Atılım Tekstil 458 işçinin çalıştığı bir fabrika. Serap da o 458 işçiden biri. Greve kadar fabrikada bütün sorunların biriktiğini ve en son mücadele etmekten başka çarelerinin kalmadığını dile getiriyor. Serap, sendikalaşarak çözmek istedikleri sorunlarını sıralıyor. “Bizlere önce İş Kanunu gereği giyilmesi gerektiği söylenen ayakkabı zorunluluğunu getirdiler. Bu ayakkabılar yaklaşık bir buçuk kiloya yakın ve biz o ayakkabılarla fabrika içinde günlük 12 kilometre yürümek zorunda kaldık. Ben diyabet hastasıyım ve benim için ayak sağlığı çok önemli fakat bu uygulamayı zorunlu kılmaları bizim sağlığımı düşünmediklerini açıkça gösteriyor.” diyor. Bu sözleri, fabrikalarda işçi sağlığı iş güvenliği için gerekli önlemlerin kadınların bedenleri ve işçilerin çalışma koşulları düşünülmeden sırf “yaptık oldu” diyebilmek için alınmasının işçileri başka sağlık sorunlarıyla ve ağır koşullarla karşı karşıya bıraktığının somut bir örneği.
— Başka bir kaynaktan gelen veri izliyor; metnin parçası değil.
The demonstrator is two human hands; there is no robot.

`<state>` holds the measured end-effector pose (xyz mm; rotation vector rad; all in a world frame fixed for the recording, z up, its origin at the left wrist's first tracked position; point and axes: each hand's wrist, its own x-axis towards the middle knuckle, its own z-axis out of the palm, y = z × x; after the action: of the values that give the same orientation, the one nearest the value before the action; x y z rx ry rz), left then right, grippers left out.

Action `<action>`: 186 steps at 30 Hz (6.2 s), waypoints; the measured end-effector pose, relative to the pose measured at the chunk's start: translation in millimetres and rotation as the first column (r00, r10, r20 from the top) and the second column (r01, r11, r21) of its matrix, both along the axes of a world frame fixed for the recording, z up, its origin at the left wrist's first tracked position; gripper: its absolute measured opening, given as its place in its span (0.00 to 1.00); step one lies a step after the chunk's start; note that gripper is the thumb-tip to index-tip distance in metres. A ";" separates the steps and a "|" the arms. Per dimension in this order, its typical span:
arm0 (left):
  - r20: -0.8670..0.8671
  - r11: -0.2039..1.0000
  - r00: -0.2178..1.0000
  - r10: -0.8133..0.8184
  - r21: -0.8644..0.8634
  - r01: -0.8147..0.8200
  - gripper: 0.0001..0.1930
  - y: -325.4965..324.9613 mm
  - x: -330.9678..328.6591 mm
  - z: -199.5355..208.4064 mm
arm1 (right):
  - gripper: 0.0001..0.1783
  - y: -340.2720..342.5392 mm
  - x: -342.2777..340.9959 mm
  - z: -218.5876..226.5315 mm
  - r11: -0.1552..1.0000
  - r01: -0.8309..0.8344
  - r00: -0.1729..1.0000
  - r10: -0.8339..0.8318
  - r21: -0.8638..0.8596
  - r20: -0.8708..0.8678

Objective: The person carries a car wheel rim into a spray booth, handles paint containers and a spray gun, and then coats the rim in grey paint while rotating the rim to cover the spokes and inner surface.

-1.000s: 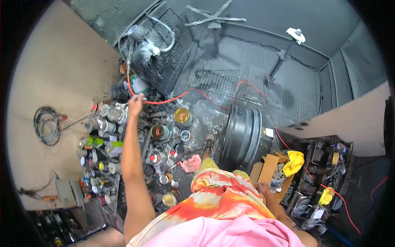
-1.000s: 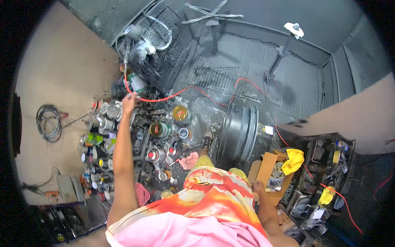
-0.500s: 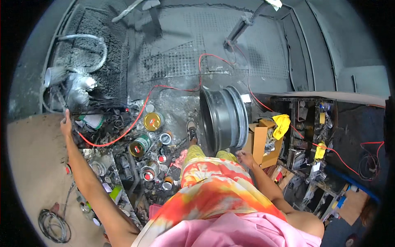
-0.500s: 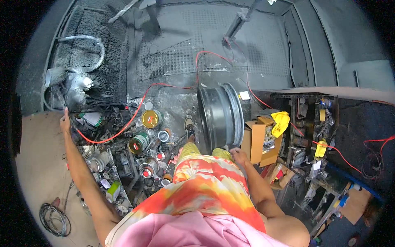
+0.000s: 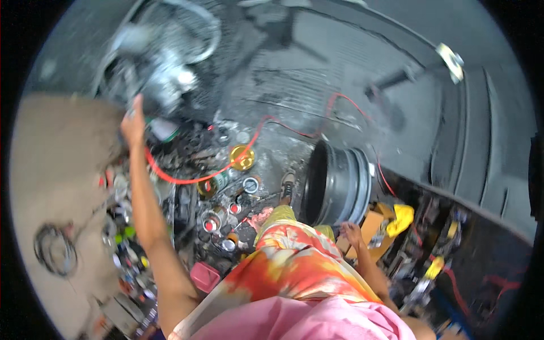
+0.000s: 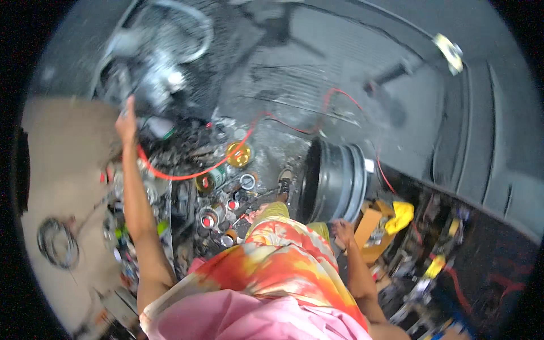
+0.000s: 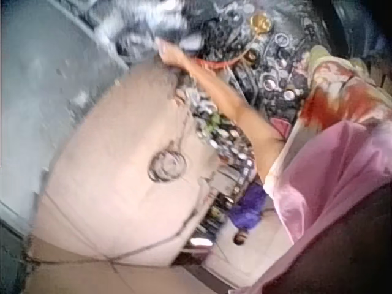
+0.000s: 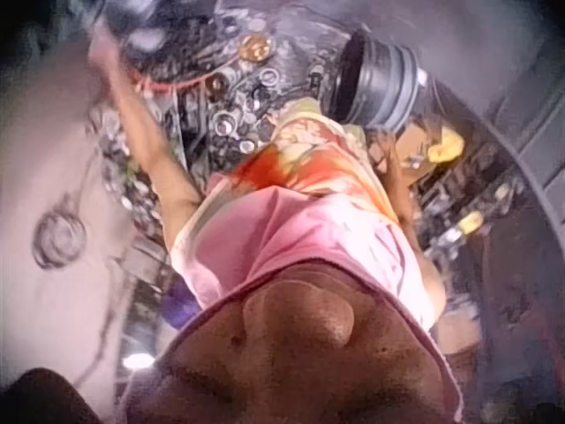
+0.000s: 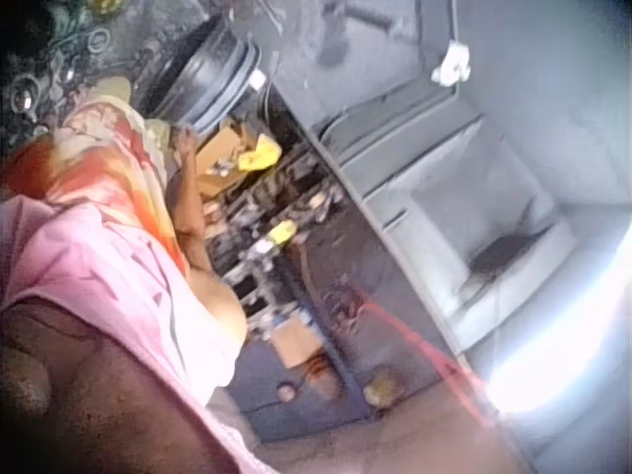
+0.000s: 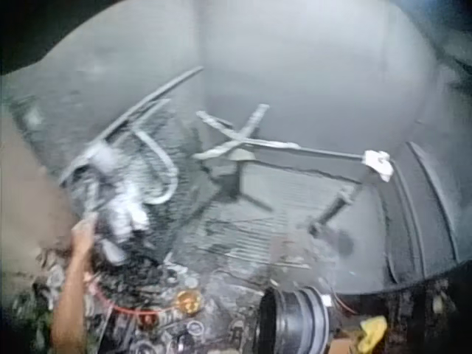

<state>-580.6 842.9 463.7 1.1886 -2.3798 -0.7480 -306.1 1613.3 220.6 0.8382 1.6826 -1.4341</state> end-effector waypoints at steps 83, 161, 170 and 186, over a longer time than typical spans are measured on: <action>-0.471 0.285 0.574 -0.670 0.552 0.784 0.09 465.6 182.6 5.8 | 0.17 -127.9 39.3 107.7 0.924 0.308 0.712 -0.066 0.226 -0.699; 0.135 -0.244 -0.325 -0.936 0.417 0.876 0.25 783.7 165.3 -226.2 | 0.22 70.6 109.1 293.0 0.832 0.336 0.783 0.015 0.442 -0.622; 0.194 -0.216 -0.604 -0.773 0.815 0.538 0.15 870.8 357.1 -318.0 | 0.20 171.4 178.5 291.4 0.811 0.438 0.852 -0.238 0.388 -0.466; 0.693 -0.526 -0.623 -0.362 0.400 0.750 0.16 813.7 248.5 -337.4 | 0.27 197.3 210.7 261.8 0.861 0.311 0.913 -0.153 0.402 -0.379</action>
<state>-332.1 1656.6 126.3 -2.1094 -3.1526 0.5589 -95.4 1810.6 482.5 1.1365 2.3037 -1.4201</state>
Fabrikadaki bir diğer sorun ise üretimin, üretim için gereken işçi sayısının neredeyse yarısı kadar işçiyi yaptırılması. “Uzun zamandır işçi alımı yapılmıyor, bunu dile getirdiğimizde ‘Sabredin, her şey düzelecek’ cevabıyla karşılaştık. 18-19 elemanın 90 makineyle ilgilenmesi sabır gerektiren bir durum değil. Üstelik ağır koşullarda çalışmamıza rağmen maaşlarımız iş yükümüze oranla çok düşüktü. Bunlar üzerine bir de yıllık izinlerimiz kaldırılmış, dondurulmuştu. Bütün bu sorunlarımızı dile getirsek de bizle kimse muhatap olmadı, ne ustalar ne de işveren vekilleri bizi dinlemedi.”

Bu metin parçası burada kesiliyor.